Hematology Unit, Azienda Ospedaliera Annunziata, Cosenza, Italy.

Scientific Directorate IRCCS of Reggio Emilia, Reggio Emilia, Emilia-Romagna, Italy.

出版信息

Eur J Haematol. 2024 Mar;112(3):320-327. doi: 10.1111/ejh.14121. Epub 2023 Oct 17.

DOI:10.1111/ejh.14121
PMID:37848191
Abstract

Multiple myeloma (MM) is an incurable neoplasm characterized by significant morbidity and mortality. Despite advances in treatment, MM patients eventually experienced a relapse of the disease. Penta-drug refractory patients continue to be the hard core of relapsed/refractory (RR) settings. Teclistamab-cqyv is a humanized IgG4 antibody and a bispecific BCMA-director CD3 T-cell engager. It recruits endogenous T cells, by targeting CD3 receptors expressed on their surface, resulting in their activation against BCMA, an antigen expressed by plasma cells. US Food and Drug Administration (FDA) and European Medicines Agency (EMA) have approved Teclistamab-cqyv in monotherapy for the treatment of RRMM patients who have received at least three prior therapies, including immunomodulatory drugs (IMiDs), proteasome inhibitors (PIs), and anti-CD38 monoclonal antibodies (MoAbs) and have demonstrated disease progression during the last therapy.
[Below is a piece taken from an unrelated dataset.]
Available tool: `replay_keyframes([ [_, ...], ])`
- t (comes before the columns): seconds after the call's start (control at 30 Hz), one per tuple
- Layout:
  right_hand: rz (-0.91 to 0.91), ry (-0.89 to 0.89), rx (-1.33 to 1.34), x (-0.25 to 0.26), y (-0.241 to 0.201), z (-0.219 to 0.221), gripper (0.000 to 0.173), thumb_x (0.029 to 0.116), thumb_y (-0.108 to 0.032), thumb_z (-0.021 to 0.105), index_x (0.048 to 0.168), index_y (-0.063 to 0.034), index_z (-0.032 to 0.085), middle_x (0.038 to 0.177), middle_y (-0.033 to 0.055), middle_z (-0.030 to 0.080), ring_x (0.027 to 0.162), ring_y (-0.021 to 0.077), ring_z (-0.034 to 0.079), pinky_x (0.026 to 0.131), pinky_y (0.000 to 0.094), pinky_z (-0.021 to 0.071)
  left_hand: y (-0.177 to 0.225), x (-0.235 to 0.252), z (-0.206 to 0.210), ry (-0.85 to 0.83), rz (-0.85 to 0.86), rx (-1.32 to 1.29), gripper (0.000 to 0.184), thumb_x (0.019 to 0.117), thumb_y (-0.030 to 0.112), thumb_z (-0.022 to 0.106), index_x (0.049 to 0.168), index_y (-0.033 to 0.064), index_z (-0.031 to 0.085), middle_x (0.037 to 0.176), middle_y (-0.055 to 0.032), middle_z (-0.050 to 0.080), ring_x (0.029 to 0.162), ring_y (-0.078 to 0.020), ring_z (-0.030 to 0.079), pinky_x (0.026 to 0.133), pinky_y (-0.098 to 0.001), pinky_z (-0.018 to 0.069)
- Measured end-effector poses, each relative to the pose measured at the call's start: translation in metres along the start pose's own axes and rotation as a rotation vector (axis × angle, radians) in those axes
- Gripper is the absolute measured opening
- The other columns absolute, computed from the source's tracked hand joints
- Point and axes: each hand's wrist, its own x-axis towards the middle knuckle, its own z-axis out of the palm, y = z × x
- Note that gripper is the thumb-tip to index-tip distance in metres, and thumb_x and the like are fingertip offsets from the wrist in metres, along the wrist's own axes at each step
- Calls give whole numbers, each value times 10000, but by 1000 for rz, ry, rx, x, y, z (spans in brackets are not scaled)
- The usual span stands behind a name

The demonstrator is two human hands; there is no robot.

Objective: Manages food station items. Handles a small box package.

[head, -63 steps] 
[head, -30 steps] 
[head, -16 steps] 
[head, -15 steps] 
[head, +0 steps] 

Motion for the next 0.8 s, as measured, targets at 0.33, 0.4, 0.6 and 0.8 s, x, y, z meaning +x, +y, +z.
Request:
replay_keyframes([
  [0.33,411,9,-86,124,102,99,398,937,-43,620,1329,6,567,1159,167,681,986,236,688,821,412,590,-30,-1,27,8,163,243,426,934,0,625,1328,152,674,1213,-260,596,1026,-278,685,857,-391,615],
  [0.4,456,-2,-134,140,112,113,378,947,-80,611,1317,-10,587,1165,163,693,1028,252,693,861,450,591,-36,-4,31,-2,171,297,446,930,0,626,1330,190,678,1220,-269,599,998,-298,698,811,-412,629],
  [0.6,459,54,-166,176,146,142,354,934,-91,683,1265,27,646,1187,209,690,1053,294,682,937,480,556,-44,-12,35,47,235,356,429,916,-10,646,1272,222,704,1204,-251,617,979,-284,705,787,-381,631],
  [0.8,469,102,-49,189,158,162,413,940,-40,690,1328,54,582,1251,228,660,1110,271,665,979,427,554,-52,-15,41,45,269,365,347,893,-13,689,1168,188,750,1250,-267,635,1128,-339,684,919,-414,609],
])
Its effectiveness was demonstrated in a pivotal clinical trial where the overall response rate (ORR) reached 60%. Other clinical studies are currently ongoing to investigate the association of the bispecific antibody with novel drugs with encouraging preliminary results, especially in the setting of heavily pretreated patients. In this review, the authors will provide a comprehensive overview of the drug, including its mechanism of action, major clinical trials, and future perspectives.

摘要

多发性骨髓瘤(MM)是一种无法治愈的肿瘤,其特征是发病率和死亡率均较高。尽管治疗取得了进展,但 MM 患者最终仍会复发疾病。五药难治的患者仍然是复发/难治性(RR)环境的核心难点。Teclistamab-cqyv 是一种人源化 IgG4 抗体和双特异性 BCMA 靶向 CD3 T 细胞结合剂。它通过靶向其表面表达的 CD3 受体招募内源性 T 细胞,导致它们针对 BCMA(浆细胞表达的抗原)激活。美国食品和药物管理局(FDA)和欧洲药品管理局(EMA)已批准 Teclistamab-cqyv 单药治疗至少接受过三种先前治疗的 RRMM 患者,包括免疫调节剂(IMiDs)、蛋白酶体抑制剂(PIs)和抗 CD38 单克隆抗体(MoAbs),并且在最后一次治疗期间显示出疾病进展。在一项关键临床试验中,其有效性得到了证实,总缓解率(ORR)达到 60%。目前正在进行其他临床研究,以调查双特异性抗体与新型药物的关联,初步结果令人鼓舞,尤其是在预处理较多的患者中。在这篇综述中,作者将全面概述该药物,包括其作用机制、主要临床试验和未来展望。